# herpetology home course



## sandwell-x (Sep 2, 2008)

ive just been looking for a home learning course.
and i found a herpetology course on compass education and training.

and was wondering if anybody on here has done this course and if you have would you recomend it or not?

because i dont really want to start doing it if its aload of pants. but if people do recomend it then i will be doing it. 

or if anyone else knows of any other herpetology home course's can you please let me know.

thanks 
stacey x


----------



## Zak (Jan 7, 2008)

Depends what you want, some people like the fact its guided learning but id personally the course money and instead spend it on some quality reptile books instead.


----------



## Skyespirit86 (Feb 23, 2008)

Yes, there is the Proteus reptile trustwhich do a few herpetology courses, the first one is home study, the second one involves going away for a weekend. They are better qualifications by the looks of it an possibly cheaper. 

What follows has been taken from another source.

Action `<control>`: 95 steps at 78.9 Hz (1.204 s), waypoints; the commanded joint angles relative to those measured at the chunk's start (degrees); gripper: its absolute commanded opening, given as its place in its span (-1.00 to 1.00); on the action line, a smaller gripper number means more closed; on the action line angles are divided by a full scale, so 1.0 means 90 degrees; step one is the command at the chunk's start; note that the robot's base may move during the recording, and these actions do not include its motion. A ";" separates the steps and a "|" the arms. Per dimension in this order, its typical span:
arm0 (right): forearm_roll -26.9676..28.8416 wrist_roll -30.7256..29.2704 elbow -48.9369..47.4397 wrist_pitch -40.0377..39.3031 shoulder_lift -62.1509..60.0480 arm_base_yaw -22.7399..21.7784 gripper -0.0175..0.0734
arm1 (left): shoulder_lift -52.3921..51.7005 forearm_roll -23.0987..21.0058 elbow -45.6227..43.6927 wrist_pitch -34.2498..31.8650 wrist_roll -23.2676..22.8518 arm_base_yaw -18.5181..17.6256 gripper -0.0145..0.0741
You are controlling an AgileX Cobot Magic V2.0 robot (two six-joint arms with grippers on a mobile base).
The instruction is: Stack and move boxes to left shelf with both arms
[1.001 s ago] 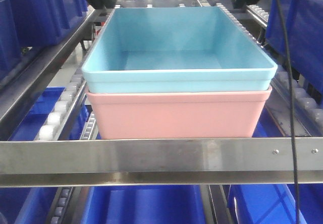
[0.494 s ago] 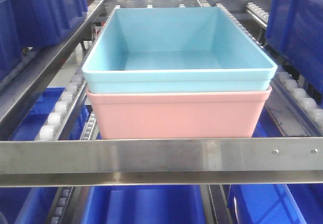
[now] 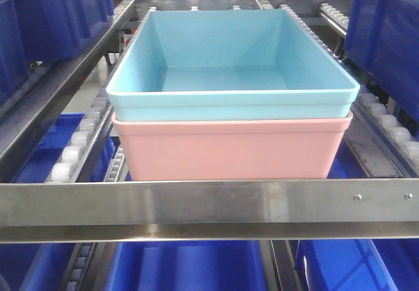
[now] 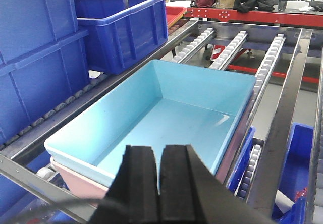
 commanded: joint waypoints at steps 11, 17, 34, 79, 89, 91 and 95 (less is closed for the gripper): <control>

Reptile rehoming, reptile charity, gifts for reptile lovers


----------



## sandwell-x (Sep 2, 2008)

Skyespirit86 said:


> Yes, there is the Proteus reptile trustwhich do a few herpetology courses, the first one is home study, the second one involves going away for a weekend. They are better qualifications by the looks of it an possibly cheaper.
> 
> 
> Reptile rehoming, reptile charity, gifts for reptile lovers


 
thanks guys ill have a look now


----------



## Zak (Jan 7, 2008)

Proteus did do courses, guy who organised them left and now they dont appear to reply any course enquiries.


----------



## Stubby (Jan 30, 2007)

I've just started the Compass one.

Have got the pack for the first module, but haven't handed any work in yet...must get cracking 

Feel free to PM me if you've got any questions though.


----------



## Sarah-Jayne (Jul 4, 2007)

I heard before that the Proteus course was bad, so its maybe a good thing they don't do them anymore!


----------



## sandwell-x (Sep 2, 2008)

Sarah-Jayne said:


> I heard before that the Proteus course was bad, so its maybe a good thing they don't do them anymore!


 

hmmmm compass 1 it is then


----------



## Wisey (Mar 15, 2008)

Proteus course is definitly still running and is ran by someone else now.


----------



## sandwell-x (Sep 2, 2008)

Wisey said:


> Proteus course is definitly still running and is ran by someone else now.


 
so does that mean there better then what people are have said now ??? or they still pants


----------



## Heavenlyhogs (May 15, 2008)

i'm with compass,did the zoology intro.They're very good and have got a lot better since i joined.


----------